◆ PROBLEM DETAILS: Within the listing below, please copy exactly the lines between the line holding "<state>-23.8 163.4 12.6" and the line holding "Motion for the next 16", inclusive.

◆ DATASET:
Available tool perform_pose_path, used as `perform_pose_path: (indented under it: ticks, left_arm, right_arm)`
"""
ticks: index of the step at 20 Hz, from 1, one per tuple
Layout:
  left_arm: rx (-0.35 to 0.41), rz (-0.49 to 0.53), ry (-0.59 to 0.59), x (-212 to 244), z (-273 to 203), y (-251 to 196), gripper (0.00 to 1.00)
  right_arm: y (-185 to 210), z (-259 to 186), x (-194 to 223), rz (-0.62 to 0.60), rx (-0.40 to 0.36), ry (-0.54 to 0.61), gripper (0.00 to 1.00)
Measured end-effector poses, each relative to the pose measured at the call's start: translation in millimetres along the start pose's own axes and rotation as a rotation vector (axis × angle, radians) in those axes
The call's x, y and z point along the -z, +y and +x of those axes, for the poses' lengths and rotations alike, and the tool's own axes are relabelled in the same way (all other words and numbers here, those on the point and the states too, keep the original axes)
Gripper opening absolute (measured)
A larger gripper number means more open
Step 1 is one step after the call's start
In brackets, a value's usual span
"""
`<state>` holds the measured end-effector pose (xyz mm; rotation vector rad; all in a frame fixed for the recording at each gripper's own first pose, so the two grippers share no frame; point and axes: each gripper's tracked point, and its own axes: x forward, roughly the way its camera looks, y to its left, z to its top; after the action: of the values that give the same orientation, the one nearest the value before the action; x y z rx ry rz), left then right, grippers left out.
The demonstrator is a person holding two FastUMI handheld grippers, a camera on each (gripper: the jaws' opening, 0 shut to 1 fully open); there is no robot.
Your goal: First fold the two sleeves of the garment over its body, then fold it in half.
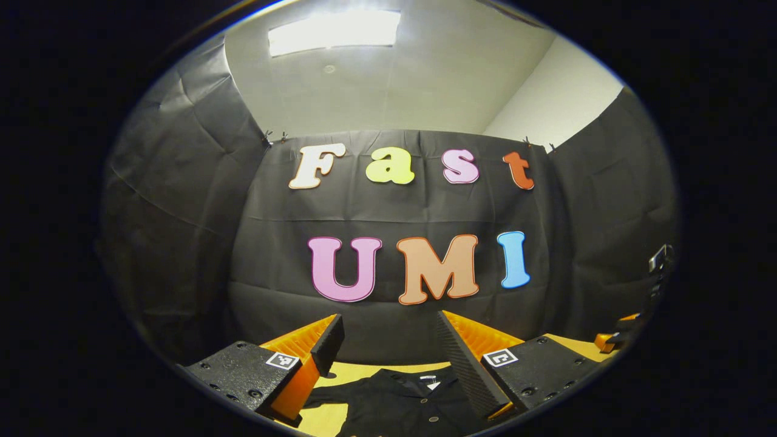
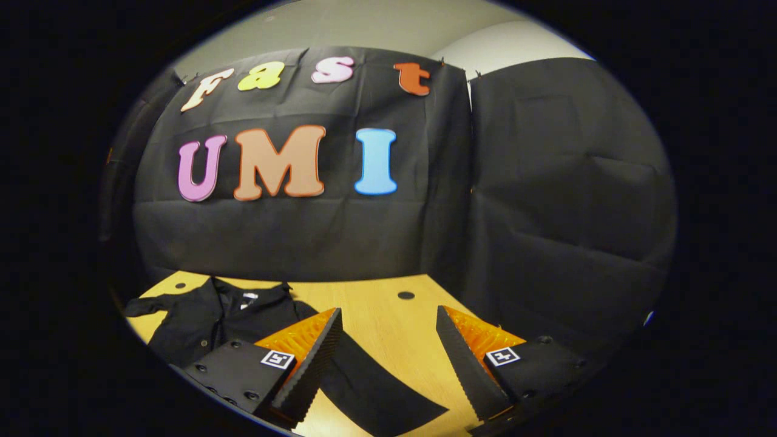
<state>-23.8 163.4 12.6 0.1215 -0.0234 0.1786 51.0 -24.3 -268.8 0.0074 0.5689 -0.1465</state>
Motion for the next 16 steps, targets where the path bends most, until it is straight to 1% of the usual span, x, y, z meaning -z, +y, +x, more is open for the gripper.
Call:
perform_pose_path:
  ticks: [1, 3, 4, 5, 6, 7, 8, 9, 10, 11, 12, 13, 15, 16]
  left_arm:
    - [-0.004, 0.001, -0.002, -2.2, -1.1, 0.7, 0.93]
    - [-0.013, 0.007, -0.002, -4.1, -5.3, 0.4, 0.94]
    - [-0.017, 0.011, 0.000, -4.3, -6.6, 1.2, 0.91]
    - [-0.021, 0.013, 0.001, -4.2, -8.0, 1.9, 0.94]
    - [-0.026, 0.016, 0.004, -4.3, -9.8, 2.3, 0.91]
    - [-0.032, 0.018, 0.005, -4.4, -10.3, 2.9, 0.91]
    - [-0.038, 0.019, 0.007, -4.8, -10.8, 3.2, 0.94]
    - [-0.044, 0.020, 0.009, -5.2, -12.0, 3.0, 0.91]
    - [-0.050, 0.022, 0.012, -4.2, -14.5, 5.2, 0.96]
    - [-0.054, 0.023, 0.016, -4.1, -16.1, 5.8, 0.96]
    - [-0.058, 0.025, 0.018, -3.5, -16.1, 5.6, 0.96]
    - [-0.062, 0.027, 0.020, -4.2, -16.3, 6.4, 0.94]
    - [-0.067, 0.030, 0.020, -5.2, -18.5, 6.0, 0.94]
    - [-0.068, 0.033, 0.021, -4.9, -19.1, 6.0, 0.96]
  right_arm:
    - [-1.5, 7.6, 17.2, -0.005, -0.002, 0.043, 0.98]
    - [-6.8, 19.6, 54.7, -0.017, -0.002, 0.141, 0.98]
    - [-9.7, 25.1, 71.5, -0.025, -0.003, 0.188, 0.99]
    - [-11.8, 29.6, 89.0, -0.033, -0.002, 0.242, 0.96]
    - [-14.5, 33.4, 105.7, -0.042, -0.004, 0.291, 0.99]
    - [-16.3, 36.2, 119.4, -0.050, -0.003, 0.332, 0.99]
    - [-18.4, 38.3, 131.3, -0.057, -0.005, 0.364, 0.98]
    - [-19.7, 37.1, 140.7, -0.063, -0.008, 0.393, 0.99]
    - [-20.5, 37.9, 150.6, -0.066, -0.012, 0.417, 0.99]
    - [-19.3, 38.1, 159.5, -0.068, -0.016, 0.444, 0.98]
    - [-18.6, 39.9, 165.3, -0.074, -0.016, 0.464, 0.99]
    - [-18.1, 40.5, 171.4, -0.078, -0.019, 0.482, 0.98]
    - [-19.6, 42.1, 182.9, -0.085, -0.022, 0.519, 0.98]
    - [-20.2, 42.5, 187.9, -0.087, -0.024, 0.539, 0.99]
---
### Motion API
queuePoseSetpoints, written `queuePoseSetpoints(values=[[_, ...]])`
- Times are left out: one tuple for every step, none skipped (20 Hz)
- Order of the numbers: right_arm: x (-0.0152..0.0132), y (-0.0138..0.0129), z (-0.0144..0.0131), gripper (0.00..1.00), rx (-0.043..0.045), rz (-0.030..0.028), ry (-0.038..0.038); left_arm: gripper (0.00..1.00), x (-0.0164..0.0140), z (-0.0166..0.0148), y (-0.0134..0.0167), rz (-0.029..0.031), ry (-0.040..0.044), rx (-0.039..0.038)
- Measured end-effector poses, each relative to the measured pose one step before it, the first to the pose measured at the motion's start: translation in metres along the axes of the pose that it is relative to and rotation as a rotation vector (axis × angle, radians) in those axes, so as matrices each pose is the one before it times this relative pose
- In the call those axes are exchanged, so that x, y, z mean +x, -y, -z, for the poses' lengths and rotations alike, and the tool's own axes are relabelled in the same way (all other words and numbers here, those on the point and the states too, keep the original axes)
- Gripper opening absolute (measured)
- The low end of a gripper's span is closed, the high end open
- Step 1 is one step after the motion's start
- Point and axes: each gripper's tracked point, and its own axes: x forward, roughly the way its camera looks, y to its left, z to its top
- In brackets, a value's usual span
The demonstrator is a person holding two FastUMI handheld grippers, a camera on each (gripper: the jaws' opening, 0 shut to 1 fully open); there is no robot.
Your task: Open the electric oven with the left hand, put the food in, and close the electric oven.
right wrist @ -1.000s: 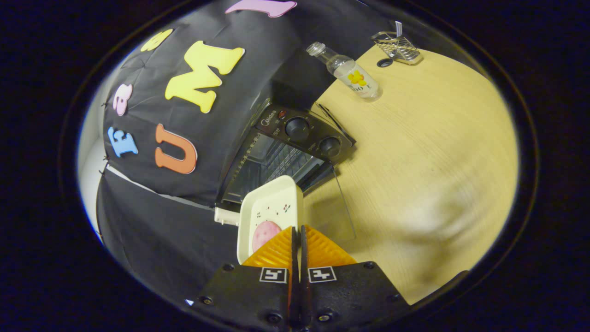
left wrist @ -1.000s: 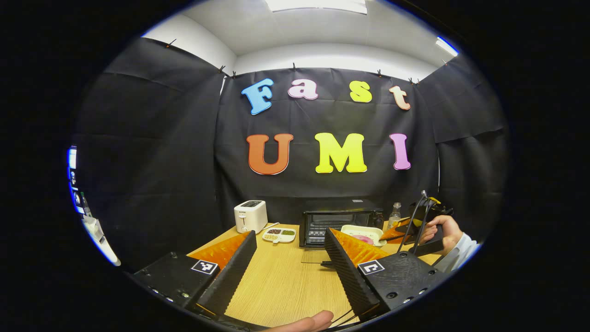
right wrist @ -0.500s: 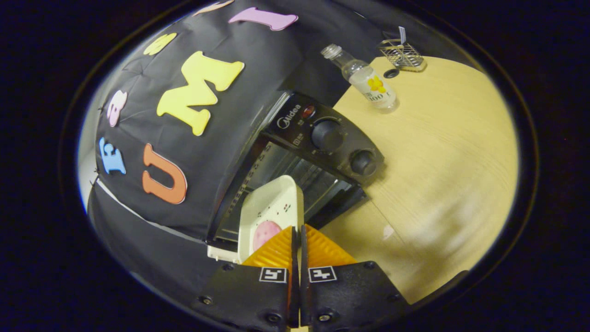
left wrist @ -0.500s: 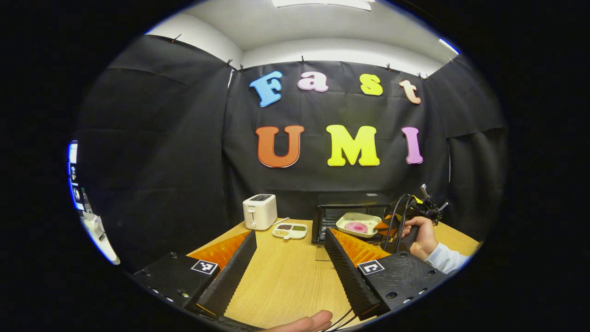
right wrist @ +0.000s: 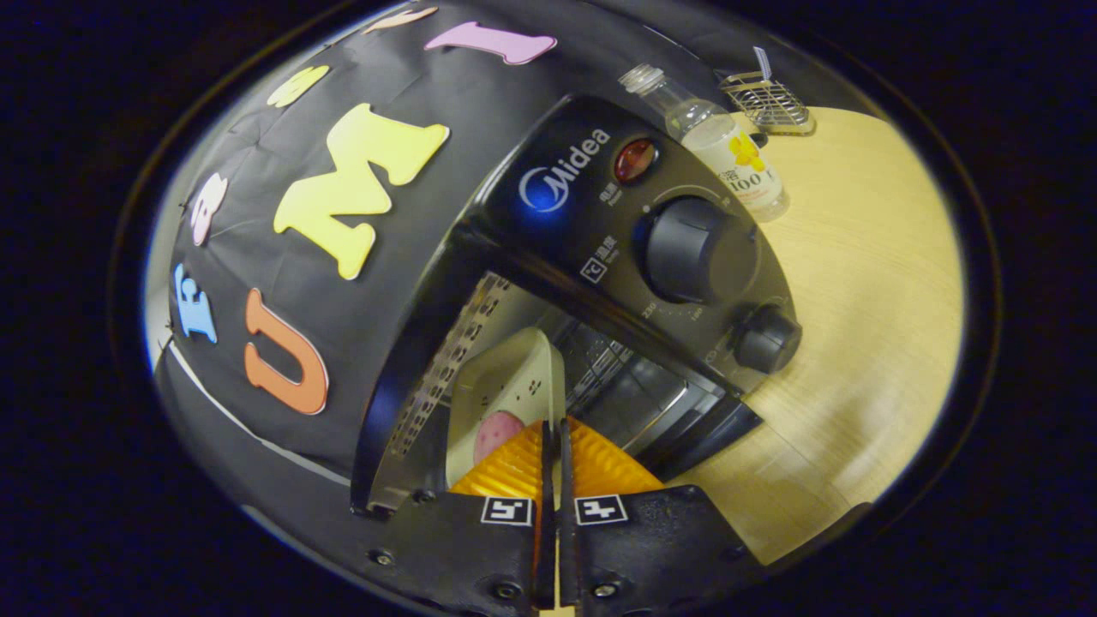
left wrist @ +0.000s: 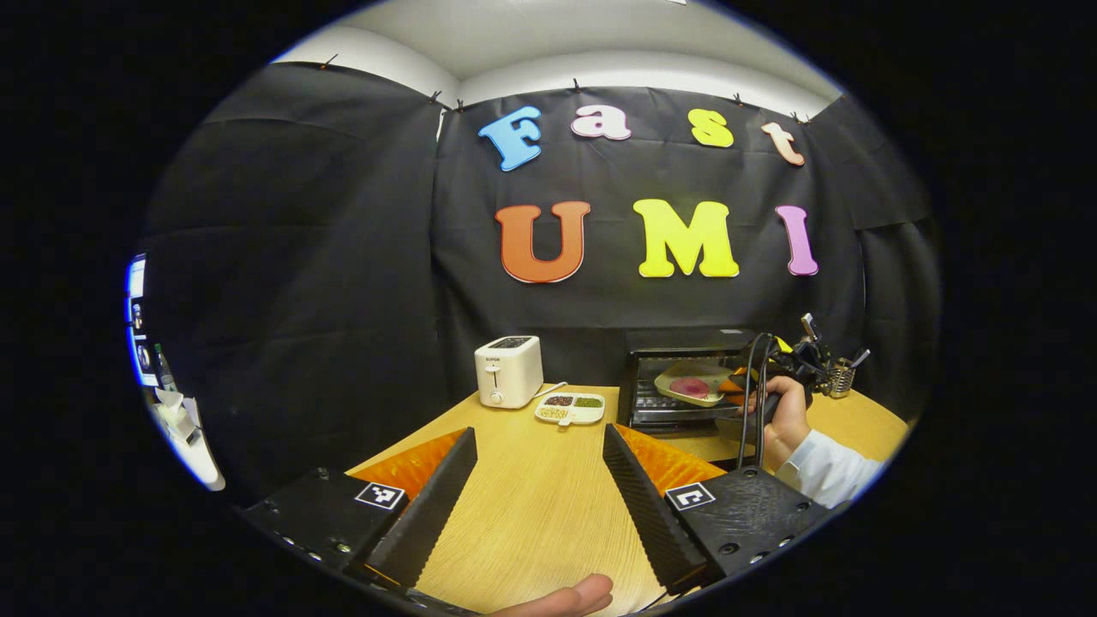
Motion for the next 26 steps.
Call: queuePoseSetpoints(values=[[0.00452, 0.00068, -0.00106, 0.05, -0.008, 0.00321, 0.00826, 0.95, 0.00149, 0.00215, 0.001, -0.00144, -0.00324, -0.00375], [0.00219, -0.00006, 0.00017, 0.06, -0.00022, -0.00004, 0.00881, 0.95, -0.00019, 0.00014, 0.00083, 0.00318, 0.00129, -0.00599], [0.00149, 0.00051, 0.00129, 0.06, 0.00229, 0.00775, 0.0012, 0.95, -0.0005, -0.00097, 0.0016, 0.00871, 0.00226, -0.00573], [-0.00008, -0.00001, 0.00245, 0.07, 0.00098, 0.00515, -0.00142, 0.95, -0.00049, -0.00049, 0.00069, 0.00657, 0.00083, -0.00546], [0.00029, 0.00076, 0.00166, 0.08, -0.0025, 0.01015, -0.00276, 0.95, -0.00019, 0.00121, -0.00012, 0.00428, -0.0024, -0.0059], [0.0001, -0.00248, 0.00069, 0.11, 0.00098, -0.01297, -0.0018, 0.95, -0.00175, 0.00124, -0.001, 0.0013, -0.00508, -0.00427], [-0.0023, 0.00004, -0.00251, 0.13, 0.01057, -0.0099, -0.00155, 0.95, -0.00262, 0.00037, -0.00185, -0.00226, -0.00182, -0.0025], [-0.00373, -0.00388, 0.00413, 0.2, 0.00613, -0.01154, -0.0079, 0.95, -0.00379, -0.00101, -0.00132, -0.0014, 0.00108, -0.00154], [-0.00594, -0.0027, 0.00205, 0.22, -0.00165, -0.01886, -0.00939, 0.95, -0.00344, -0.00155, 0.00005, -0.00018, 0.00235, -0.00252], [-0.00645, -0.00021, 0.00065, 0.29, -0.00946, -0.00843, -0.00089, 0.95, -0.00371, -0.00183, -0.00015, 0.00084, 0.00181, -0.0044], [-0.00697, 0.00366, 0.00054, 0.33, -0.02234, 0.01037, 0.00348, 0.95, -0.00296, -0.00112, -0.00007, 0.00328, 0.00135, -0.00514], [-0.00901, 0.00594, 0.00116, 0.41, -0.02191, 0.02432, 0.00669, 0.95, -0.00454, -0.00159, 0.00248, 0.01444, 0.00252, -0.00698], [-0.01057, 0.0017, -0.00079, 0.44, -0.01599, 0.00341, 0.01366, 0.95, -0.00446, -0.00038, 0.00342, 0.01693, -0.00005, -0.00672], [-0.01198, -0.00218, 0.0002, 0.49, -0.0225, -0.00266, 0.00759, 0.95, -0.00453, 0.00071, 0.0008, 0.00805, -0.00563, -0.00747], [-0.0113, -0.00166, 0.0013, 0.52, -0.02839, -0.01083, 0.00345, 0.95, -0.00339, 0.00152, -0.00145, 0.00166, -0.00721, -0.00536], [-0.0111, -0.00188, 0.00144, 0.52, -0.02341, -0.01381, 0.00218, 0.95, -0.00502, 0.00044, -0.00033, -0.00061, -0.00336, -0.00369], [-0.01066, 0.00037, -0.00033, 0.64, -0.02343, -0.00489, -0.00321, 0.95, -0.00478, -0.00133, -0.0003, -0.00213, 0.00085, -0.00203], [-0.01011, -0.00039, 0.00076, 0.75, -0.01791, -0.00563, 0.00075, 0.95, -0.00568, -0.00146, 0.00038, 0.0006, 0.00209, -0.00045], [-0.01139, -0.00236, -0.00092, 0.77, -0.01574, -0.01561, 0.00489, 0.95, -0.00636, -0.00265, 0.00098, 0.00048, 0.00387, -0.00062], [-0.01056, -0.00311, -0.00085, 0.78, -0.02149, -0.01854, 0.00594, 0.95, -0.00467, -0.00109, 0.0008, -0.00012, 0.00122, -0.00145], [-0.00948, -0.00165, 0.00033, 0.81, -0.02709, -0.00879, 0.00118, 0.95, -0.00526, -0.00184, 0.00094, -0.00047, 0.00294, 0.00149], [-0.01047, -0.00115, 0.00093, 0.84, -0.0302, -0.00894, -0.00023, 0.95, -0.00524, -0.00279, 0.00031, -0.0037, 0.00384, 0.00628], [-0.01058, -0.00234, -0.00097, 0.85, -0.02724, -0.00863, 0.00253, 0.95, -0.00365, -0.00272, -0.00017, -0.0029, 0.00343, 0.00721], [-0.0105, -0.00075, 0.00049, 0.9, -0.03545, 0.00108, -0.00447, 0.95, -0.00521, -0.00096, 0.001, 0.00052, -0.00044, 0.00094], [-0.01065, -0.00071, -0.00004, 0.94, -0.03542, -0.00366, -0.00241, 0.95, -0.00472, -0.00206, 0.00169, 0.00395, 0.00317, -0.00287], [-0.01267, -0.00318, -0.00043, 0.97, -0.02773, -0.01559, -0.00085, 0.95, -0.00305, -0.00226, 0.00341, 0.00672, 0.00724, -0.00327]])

◆ YOUR SOLUTION:
<state>-23.8 163.4 12.6 0.1215 -0.0234 0.1786 51.0 -24.3 -268.8 0.0074 0.5689 -0.1465</state>
Motion for the next 16 steps, targets where the path bends most, until it is straight to 1% of the usual span, x, y, z meaning -z, +y, +x, more is open for the gripper.

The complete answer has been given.